Your task: Below are some lines of data. Return all of them as they are.

________________________________________

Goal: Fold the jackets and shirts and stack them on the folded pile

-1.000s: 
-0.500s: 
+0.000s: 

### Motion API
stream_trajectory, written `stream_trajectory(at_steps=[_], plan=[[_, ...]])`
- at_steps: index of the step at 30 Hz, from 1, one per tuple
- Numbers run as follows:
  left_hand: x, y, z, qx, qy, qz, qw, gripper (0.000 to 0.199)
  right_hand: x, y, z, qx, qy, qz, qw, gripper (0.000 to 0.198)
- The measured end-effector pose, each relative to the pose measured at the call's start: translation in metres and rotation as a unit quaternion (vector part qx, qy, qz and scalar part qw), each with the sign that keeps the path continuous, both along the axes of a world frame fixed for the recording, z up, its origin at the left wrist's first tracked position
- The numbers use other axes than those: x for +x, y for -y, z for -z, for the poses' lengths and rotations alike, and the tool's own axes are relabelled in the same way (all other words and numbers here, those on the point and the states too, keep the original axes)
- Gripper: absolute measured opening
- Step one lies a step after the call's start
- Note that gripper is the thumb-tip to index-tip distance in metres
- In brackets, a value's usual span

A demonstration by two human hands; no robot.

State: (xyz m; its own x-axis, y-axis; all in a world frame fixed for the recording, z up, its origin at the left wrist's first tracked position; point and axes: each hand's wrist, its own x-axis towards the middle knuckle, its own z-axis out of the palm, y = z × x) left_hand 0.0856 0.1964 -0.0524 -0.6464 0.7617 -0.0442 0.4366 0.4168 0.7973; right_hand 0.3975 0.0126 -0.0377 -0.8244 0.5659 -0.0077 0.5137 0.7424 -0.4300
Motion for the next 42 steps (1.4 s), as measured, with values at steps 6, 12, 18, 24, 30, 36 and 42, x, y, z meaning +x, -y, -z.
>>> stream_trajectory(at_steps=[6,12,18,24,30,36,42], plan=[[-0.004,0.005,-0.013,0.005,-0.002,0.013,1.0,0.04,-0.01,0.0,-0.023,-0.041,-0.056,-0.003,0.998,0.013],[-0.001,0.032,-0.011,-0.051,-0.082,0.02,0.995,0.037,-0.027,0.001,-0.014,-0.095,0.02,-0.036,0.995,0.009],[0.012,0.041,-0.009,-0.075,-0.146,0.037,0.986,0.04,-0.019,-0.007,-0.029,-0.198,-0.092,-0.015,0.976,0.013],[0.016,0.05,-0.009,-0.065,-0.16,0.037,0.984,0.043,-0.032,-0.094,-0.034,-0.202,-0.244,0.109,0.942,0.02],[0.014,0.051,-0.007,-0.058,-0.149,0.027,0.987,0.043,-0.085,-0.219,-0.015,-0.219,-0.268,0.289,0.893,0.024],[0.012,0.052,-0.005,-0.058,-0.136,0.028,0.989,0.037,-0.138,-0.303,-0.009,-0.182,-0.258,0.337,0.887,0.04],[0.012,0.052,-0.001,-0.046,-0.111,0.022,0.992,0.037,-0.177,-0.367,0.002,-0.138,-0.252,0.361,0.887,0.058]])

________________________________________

Answer to the exercise:
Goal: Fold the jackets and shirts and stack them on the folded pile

-1.000s: 
-0.500s: 
+0.000s: 

### Motion API
stream_trajectory, written `stream_trajectory(at_steps=[_], plan=[[_, ...]])`
- at_steps: index of the step at 30 Hz, from 1, one per tuple
- Numbers run as follows:
  left_hand: x, y, z, qx, qy, qz, qw, gripper (0.000 to 0.199)
  right_hand: x, y, z, qx, qy, qz, qw, gripper (0.000 to 0.198)
- The measured end-effector pose, each relative to the pose measured at the call's start: translation in metres and rotation as a unit quaternion (vector part qx, qy, qz and scalar part qw), each with the sign that keeps the path continuous, both along the axes of a world frame fixed for the recording, z up, its origin at the left wrist's first tracked position
- The numbers use other axes than those: x for +x, y for -y, z for -z, for the poses' lengths and rotations alike, and the tool's own axes are relabelled in the same way (all other words and numbers here, those on the point and the states too, keep the original axes)
- Gripper: absolute measured opening
- Step one lies a step after the call's start
- Note that gripper is the thumb-tip to index-tip distance in metres
- In brackets, a value's usual span

A demonstration by two human hands; no robot.

State: (xyz m; its own x-axis, y-axis; all in a world frame fixed for the recording, z up, its origin at the left wrist's first tracked position; point and axes: each hand's wrist, its own x-axis towards the middle knuckle, its own z-axis out of the palm, y = z × x) left_hand 0.0856 0.1964 -0.0524 -0.6464 0.7617 -0.0442 0.4366 0.4168 0.7973; right_hand 0.3975 0.0126 -0.0377 -0.8244 0.5659 -0.0077 0.5137 0.7424 -0.4300
Motion for the next 42 steps (1.4 s), as measured, with values at steps 6, 12, 18, 24, 30, 36 and 42, x, y, z meaning +x, -y, -z.
>>> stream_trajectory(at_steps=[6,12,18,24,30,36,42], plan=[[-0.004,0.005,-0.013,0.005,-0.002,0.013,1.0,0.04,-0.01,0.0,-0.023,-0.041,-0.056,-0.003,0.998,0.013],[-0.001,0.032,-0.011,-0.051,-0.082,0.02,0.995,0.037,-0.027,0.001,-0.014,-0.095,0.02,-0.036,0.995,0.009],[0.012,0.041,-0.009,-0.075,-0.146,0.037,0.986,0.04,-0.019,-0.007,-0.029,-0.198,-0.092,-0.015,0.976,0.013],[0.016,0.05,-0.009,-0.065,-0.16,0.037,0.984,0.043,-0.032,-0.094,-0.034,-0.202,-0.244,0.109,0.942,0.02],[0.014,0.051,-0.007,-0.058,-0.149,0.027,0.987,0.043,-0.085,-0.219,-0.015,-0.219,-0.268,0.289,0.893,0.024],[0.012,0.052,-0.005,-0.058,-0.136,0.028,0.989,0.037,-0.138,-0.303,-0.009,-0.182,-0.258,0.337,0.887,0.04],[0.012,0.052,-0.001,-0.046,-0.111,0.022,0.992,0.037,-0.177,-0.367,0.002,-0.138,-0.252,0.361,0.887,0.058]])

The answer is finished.